Record extracts =>
* * *

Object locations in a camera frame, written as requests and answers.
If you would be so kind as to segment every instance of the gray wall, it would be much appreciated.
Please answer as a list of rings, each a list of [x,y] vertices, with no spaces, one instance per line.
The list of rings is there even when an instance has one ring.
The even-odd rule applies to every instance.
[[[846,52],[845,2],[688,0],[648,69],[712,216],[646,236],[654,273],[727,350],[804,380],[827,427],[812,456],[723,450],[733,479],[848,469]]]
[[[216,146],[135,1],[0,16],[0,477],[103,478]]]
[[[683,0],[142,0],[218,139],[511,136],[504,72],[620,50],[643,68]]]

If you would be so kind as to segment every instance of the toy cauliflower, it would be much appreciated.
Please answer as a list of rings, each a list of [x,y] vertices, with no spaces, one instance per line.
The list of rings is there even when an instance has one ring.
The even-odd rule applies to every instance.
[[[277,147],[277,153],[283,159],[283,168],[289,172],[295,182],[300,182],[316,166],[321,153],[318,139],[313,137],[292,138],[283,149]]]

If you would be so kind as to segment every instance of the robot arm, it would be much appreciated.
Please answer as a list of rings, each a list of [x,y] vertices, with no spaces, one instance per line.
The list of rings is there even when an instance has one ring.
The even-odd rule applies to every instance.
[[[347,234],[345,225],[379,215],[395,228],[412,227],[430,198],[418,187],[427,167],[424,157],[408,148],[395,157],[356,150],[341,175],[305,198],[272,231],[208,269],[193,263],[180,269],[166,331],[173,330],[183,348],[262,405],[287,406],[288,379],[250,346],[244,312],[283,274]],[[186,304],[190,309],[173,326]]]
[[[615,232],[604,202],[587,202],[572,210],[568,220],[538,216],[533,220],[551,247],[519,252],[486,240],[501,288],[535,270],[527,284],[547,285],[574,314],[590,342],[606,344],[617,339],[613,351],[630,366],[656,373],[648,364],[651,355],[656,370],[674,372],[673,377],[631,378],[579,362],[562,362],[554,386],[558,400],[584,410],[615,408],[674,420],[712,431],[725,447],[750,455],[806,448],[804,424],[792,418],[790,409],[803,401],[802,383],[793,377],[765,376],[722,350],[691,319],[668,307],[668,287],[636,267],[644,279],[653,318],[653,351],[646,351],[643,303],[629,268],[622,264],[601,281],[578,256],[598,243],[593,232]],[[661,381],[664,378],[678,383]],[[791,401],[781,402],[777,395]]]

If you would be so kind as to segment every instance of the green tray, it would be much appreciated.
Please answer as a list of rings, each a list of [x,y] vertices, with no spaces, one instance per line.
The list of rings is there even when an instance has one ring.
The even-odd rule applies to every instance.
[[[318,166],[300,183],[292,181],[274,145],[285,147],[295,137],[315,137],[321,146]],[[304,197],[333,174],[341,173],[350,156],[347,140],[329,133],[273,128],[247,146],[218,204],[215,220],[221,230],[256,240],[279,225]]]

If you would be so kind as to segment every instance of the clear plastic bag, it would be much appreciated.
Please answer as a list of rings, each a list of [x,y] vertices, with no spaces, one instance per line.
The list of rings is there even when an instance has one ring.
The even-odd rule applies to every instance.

* * *

Assignment =>
The records must be reproduced in full. Nothing should differ.

Exercise solution =>
Object locations in a camera frame, written as requests and answers.
If you would be so kind as to segment every instance of the gray wall, it would be much appreciated.
Please answer as a list of rings, each a list of [x,y] vertices, with no spaces, one instance per line.
The list of rings is there even when an instance has one ring.
The even-odd rule applies to every instance.
[[[846,52],[845,2],[688,0],[648,69],[712,216],[646,236],[654,273],[727,350],[804,380],[827,427],[812,456],[723,450],[733,479],[848,469]]]
[[[216,146],[135,1],[0,16],[0,477],[103,478]]]
[[[683,0],[142,0],[218,139],[511,136],[504,72],[620,50],[643,68]]]

If you would be so kind as to segment every instance of the toy cauliflower, it would be much appreciated.
Please answer as a list of rings, each a list of [x,y] vertices, with no spaces, one instance per line.
The list of rings is there even when an instance has one ring.
The even-odd rule applies to every instance.
[[[277,147],[277,153],[283,159],[283,168],[289,172],[295,182],[300,182],[316,166],[321,153],[318,139],[313,137],[292,138],[283,149]]]

If you would be so kind as to segment every instance of the robot arm, it would be much appreciated.
Please answer as a list of rings, each a list of [x,y] vertices, with no spaces, one instance per line.
The list of rings is there even when an instance has one ring.
The even-odd rule applies to every instance.
[[[347,234],[345,225],[379,215],[395,228],[412,227],[430,198],[418,187],[427,167],[424,157],[408,148],[395,157],[356,150],[341,175],[305,198],[272,231],[208,269],[193,263],[180,269],[166,331],[173,330],[183,348],[262,405],[287,406],[288,379],[250,346],[244,312],[283,274]],[[186,304],[190,309],[173,326]]]
[[[615,232],[604,202],[587,202],[572,210],[568,220],[538,216],[533,220],[551,247],[519,252],[486,240],[501,288],[535,270],[527,284],[547,285],[574,314],[590,342],[606,344],[617,339],[613,351],[630,366],[656,373],[648,364],[651,355],[656,370],[674,372],[673,377],[631,378],[579,362],[562,362],[554,386],[558,400],[584,410],[615,408],[674,420],[712,431],[725,447],[750,455],[806,448],[804,424],[792,418],[790,409],[803,401],[802,383],[793,377],[765,376],[722,350],[691,319],[668,307],[668,287],[636,267],[644,279],[653,318],[653,351],[646,351],[643,303],[629,268],[622,264],[601,281],[578,256],[598,243],[593,232]],[[661,381],[664,378],[678,383]],[[791,401],[781,402],[777,395]]]

If you would be so kind as to segment every instance of the green tray, it would be much appreciated.
Please answer as a list of rings, each a list of [x,y] vertices, with no spaces, one instance per line.
The list of rings is there even when an instance has one ring.
The even-odd rule applies to every instance.
[[[318,166],[300,183],[292,181],[274,145],[285,147],[295,137],[315,137],[321,146]],[[304,197],[333,174],[341,173],[350,156],[347,140],[329,133],[273,128],[247,146],[218,204],[215,220],[221,230],[256,240],[279,225]]]

If you would be so kind as to segment every instance of the clear plastic bag, it would be much appreciated.
Please answer as a list of rings, each a list of [x,y] vertices, with no spaces, one instance per line.
The list of rings is there even when an instance has one ring.
The even-odd rule applies to every instance.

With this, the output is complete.